I want to print words between \"ctr{words}\" and count the same words in a file.
I tried:
sed -n \'s/.*ctr{\\(.[^}]*\\).*/\\1/p\' file
When searching for matches in files grep
is the best choice more often than not.
Using grep
with postive lookahead and uniq -c
:
$ grep -Po "(?<=ctr{)[^}]+" file | uniq -c
1 Mo7afazat
1 JaishanaIN
2 ZainElKul
1 ZainUnlimited
1 AlBarakehNew
1 ZainElKulSN
From man uniq
:
Note: 'uniq' does not detect repeated lines unless they are adjacent.

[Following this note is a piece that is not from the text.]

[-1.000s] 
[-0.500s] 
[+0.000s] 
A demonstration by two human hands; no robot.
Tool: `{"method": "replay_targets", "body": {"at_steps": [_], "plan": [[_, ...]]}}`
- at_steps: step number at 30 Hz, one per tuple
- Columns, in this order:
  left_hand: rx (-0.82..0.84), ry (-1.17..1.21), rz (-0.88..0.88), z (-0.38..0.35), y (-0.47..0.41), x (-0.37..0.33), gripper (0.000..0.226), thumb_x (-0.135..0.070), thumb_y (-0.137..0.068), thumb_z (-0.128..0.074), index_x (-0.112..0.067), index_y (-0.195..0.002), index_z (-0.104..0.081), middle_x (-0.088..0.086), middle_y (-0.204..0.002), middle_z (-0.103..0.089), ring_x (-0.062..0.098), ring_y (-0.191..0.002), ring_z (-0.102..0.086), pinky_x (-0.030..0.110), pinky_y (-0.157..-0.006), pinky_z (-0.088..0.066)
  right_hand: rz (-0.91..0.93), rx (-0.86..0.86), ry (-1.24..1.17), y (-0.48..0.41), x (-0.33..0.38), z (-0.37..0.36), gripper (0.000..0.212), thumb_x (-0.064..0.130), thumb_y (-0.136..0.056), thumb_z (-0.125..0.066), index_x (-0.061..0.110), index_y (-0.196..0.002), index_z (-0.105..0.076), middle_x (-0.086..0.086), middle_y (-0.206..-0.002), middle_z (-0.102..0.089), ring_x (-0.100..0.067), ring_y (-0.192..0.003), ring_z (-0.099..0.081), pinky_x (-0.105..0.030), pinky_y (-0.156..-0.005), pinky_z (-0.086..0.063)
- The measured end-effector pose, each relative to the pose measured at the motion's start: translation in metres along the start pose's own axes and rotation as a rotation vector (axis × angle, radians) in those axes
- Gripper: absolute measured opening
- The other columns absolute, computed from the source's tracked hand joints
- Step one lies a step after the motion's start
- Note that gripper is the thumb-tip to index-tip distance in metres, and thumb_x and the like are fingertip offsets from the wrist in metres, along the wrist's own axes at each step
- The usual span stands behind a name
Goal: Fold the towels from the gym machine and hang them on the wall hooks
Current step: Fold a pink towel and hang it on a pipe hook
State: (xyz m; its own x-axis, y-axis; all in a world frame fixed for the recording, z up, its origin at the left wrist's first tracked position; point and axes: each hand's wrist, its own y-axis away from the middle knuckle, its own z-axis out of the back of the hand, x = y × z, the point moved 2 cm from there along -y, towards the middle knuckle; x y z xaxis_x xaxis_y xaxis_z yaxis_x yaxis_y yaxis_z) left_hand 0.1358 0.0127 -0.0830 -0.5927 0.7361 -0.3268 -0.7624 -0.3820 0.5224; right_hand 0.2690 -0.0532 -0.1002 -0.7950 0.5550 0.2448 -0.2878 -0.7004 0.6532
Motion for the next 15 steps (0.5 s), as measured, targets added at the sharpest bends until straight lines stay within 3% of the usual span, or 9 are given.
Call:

For files where the duplicates are not adjacent pipe to sort
first however the order in which each match is found in the orignal file will be lost:
grep -Po "(?<=ctr{)[^}]+" file | sort | uniq -c
1 AlBarakehNew
1 JaishanaIN
1 Mo7afazat
2 ZainElKul
1 ZainElKulSN
1 ZainUnlimited
It looks like you are missing the counts. The easiest way to do this is to pipe your output through uniq -c
:
$ sed -n 's/.*ctr{\(.[^}]*\).*/\1/p' file | sort | uniq -c
1 **Mo7afazat**
1 **JaishanaIN**
2 **ZainElKul**
1 ZainUnlimited
1 **AlBarakehNew**
1 **ZainElKulSN**
Another way, only using awk
:
$ awk 'match($0,".*ctr{([^}]*)}.*",m){a[m[1]]++}END{for(i in a) print i,a[i]}' file
ZainUnlimited 1
**ZainElKulSN** 1
**Mo7afazat** 1
**ZainElKul** 2
**JaishanaIN** 1
**AlBarakehNew** 1